**Work instructions**:
From the first line of the entries below through the line holding "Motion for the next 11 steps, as", write out every line exactly, please, and leave out the pictures.

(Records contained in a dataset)
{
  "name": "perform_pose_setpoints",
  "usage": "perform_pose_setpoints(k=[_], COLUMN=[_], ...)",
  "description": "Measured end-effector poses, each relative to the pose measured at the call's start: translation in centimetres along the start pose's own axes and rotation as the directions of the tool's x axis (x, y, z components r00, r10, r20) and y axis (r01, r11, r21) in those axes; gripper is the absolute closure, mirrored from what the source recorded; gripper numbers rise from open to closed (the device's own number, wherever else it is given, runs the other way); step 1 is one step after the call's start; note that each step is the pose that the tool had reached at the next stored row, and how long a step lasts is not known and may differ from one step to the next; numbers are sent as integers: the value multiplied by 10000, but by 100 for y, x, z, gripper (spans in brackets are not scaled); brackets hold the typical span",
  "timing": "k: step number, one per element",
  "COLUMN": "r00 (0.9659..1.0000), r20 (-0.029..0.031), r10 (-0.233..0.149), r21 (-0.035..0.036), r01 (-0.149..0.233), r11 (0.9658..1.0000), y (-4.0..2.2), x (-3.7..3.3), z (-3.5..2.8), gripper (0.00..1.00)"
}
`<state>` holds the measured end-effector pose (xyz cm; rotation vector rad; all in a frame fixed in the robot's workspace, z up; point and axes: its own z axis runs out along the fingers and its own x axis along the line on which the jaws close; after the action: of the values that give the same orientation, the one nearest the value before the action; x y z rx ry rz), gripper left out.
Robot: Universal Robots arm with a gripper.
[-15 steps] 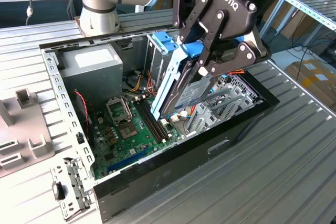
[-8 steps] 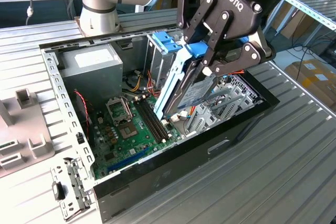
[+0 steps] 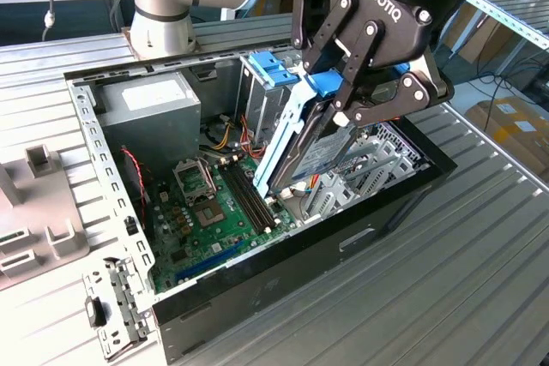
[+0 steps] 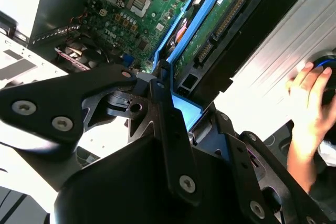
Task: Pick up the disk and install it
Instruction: 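Pick up the disk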
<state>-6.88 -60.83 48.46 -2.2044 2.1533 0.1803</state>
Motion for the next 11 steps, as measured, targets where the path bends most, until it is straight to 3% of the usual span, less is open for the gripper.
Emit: perform_pose_setpoints(k=[11], r00=[10000], r20=[-8], r10=[0], r21=[0], r01=[0], r11=[10000], y=[-5], x=[8], z=[0], gripper=[63])
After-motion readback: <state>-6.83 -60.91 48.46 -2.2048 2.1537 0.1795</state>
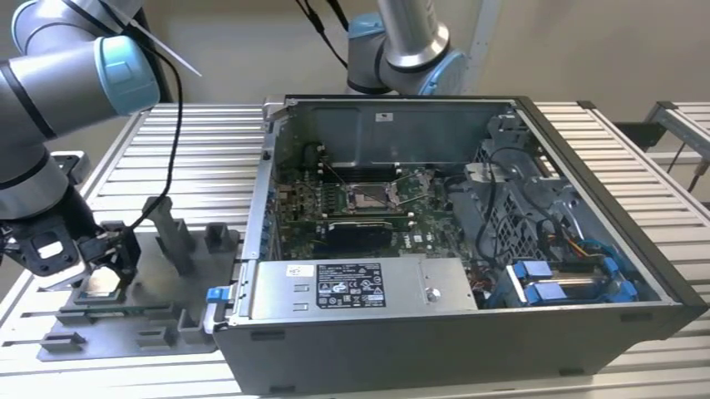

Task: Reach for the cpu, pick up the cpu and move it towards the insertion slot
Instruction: 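Pick up the cpu and move it towards the insertion slot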

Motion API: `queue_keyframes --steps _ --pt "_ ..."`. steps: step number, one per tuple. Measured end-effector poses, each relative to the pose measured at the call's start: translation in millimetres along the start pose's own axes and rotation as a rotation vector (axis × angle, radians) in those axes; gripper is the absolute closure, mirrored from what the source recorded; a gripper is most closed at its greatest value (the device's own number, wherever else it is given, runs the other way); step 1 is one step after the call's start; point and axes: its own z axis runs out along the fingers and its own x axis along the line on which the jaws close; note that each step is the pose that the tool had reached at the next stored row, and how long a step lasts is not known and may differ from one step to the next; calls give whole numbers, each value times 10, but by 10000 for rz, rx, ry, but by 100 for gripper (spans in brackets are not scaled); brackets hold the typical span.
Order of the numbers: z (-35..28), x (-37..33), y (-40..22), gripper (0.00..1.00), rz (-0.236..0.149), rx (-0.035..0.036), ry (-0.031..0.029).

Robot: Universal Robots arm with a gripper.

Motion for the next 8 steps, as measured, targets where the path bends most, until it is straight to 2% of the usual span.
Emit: queue_keyframes --steps 3,4,8 --pt "0 0 0 0 0 0 0" --pt "0 0 0 100 0 1 0" --pt "1 0 0 100 0 0 0"
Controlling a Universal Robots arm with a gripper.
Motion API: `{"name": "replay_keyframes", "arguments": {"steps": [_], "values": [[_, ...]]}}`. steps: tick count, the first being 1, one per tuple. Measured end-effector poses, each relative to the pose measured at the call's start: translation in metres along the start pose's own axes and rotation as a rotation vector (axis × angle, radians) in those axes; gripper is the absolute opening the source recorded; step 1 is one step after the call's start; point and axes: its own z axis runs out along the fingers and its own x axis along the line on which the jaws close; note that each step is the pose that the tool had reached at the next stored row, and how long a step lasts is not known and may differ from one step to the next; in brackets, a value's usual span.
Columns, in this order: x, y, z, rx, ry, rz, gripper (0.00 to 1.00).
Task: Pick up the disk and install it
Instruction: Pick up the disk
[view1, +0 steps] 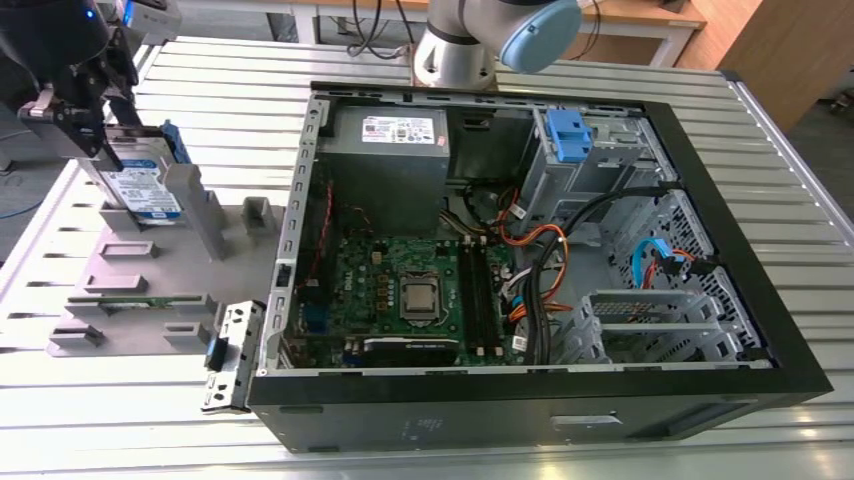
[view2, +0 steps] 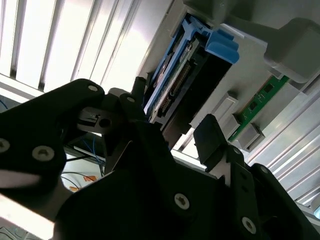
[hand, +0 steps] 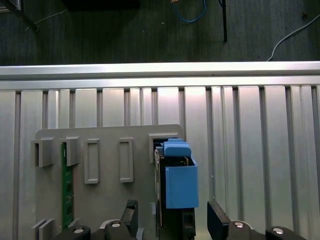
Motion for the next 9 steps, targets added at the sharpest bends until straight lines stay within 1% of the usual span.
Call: {"name": "replay_keyframes", "arguments": {"steps": [1, 2, 4, 5, 6, 7, 8, 9], "values": [[0.0000, 0.0000, 0.0000, 0.0000, 0.0000, 0.000, 0.62], [0.0000, 0.0000, 0.0000, 0.0000, 0.0000, 0.000, 0.62], [0.0000, 0.0000, 0.0000, 0.0000, 0.0000, 0.000, 0.51], [0.0000, 0.0000, 0.0001, -0.0001, 0.0000, 0.000, 0.51], [0.0000, 0.0000, 0.0001, 0.0000, 0.0000, 0.000, 0.45], [0.0000, 0.0000, 0.0001, 0.0000, 0.0000, 0.000, 0.45], [0.0000, 0.0000, 0.0001, 0.0000, 0.0000, 0.000, 0.38], [0.0000, 0.0000, 0.0001, 0.0000, 0.0000, 0.000, 0.38]]}}
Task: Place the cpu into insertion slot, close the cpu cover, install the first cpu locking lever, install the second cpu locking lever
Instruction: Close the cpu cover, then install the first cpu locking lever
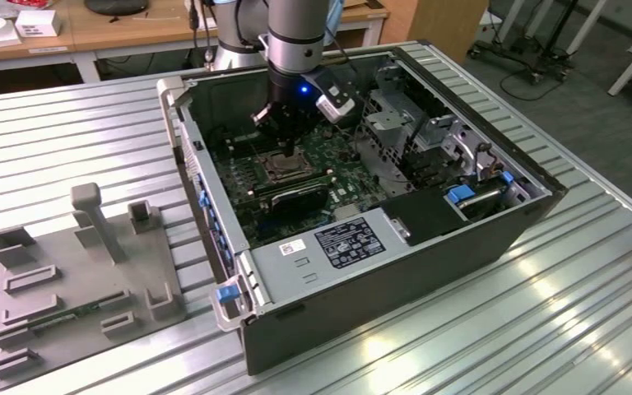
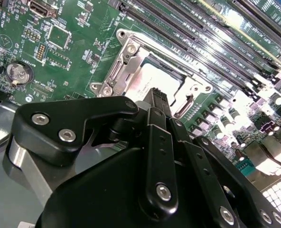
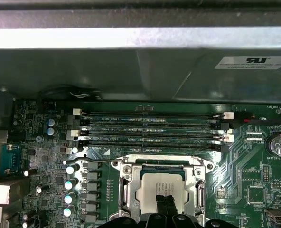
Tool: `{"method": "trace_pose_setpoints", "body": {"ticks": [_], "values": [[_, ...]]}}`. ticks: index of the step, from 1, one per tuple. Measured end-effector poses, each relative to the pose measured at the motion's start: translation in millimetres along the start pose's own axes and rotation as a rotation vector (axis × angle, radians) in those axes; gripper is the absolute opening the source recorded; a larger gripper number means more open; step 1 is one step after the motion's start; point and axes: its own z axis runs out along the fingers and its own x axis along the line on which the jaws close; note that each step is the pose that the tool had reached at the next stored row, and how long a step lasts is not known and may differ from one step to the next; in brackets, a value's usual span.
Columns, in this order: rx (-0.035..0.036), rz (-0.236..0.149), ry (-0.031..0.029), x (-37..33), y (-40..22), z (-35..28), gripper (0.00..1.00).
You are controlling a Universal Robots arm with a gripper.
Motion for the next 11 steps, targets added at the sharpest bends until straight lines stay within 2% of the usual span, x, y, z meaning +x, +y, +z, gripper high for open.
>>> {"method": "trace_pose_setpoints", "body": {"ticks": [11], "values": [[-0.0001,0.000,-0.0002,1.8,-1.2,-0.3,0.11]]}}
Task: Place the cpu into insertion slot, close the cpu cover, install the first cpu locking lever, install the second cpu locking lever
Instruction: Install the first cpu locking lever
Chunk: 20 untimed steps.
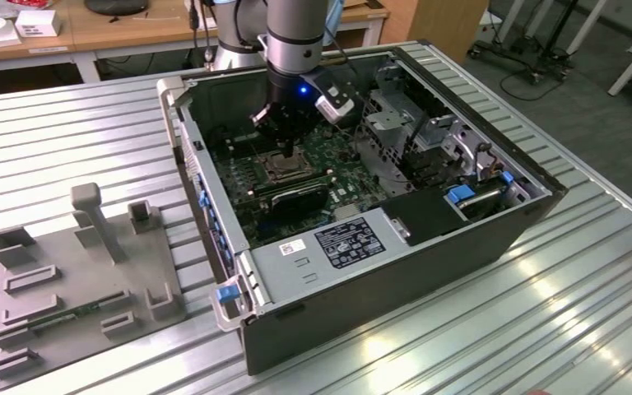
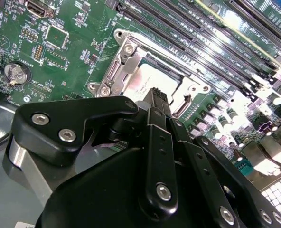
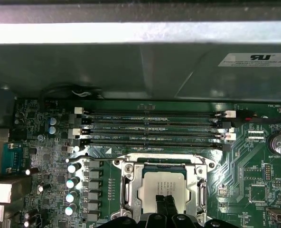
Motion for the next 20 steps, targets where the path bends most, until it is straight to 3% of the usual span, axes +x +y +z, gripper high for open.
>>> {"method": "trace_pose_setpoints", "body": {"ticks": [17,20], "values": [[0.0000,0.000,0.0000,-0.1,0.2,-2.4,0.11],[-0.0002,0.000,-0.0001,-0.1,0.3,-6.0,0.11]]}}
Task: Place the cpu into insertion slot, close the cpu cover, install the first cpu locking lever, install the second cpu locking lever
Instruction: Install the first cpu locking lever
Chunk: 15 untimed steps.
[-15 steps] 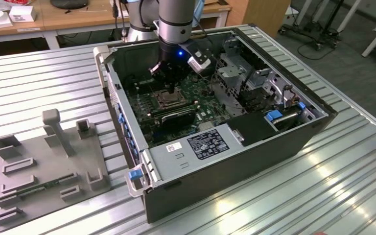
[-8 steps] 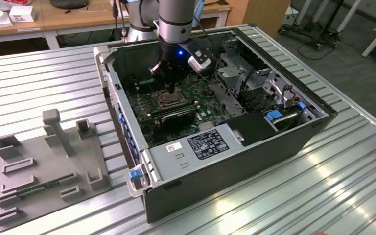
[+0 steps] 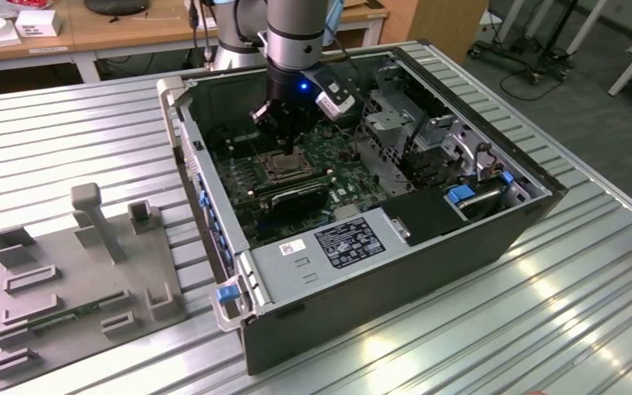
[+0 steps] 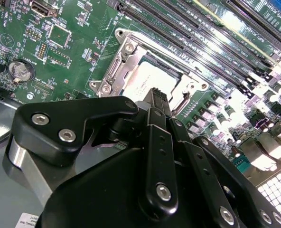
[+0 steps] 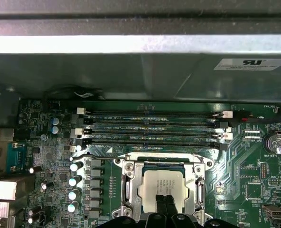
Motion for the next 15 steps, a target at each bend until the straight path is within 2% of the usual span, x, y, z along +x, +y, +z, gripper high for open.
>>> {"method": "trace_pose_setpoints", "body": {"ticks": [15], "values": [[0.0003,0.000,0.0002,0.0,0.1,-2.8,0.11]]}}
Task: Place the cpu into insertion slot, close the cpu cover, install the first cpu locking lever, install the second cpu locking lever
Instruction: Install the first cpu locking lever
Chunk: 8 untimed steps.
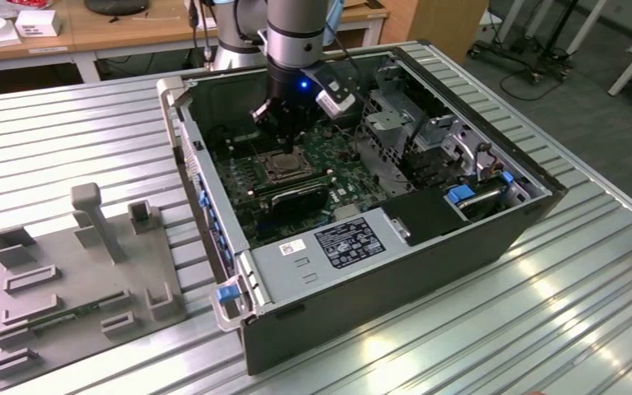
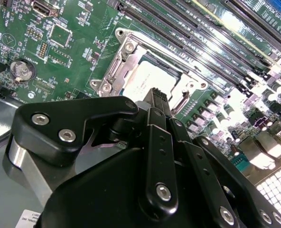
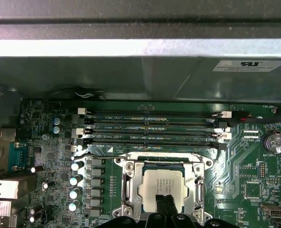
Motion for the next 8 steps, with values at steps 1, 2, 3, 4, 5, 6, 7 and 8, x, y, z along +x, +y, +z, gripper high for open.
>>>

**Answer for the task**:
{
  "name": "perform_pose_setpoints",
  "usage": "perform_pose_setpoints(k=[_], COLUMN=[_], ...)",
  "description": "Measured end-effector poses, each relative to the pose measured at the call's start: translation in centimetres along the start pose's own axes and rotation as the directions of the tool's x axis (x, y, z components r00, r10, r20) and y axis (r01, r11, r21) in those axes; gripper is the absolute closure, mirrored from what the source recorded; gripper numbers rise from open to closed (the device's own number, wherever else it is given, runs the other way); step 1 is one step after the call's start; note that each step is the pose that the tool had reached at the next stored row, and how long a step lasts is not known and may differ from one step to the next; numbers are sent as integers: the value multiplied by 10000, but by 100 for y, x, z, gripper (spans in brackets are not scaled); brackets hold the typical span",
  "timing": "k: step number, one per element",
  "COLUMN": "r00 (0.9659..1.0000), r20 (-0.029..0.031), r10 (-0.233..0.149), r21 (-0.035..0.036), r01 (-0.149..0.233), r11 (0.9658..1.0000), y (-4.0..2.2), x (-3.7..3.3), z (-3.5..2.8), gripper (0.00..1.00)"
}
`<state>` holds the measured end-effector pose (xyz cm; rotation vector rad; all in a frame fixed in the robot's workspace, z up; point and axes: its own z axis runs out along the fingers and its own x axis along the line on which the jaws close; after the action: of the values that give the same orientation, the one nearest the value before the action; x y z rx ry rz), gripper left out.
Robot: Universal Robots arm with a gripper.
[-15 steps] 
[-8 steps] 
[+0 steps] 
[+0 steps] 
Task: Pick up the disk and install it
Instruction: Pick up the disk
<state>-6.88 -60.83 48.46 -2.2044 2.1533 0.1803</state>
Motion for the next 11 steps, as measured, targets where the path bends most, until it is straight to 3% of the usual span, less is open for the gripper.

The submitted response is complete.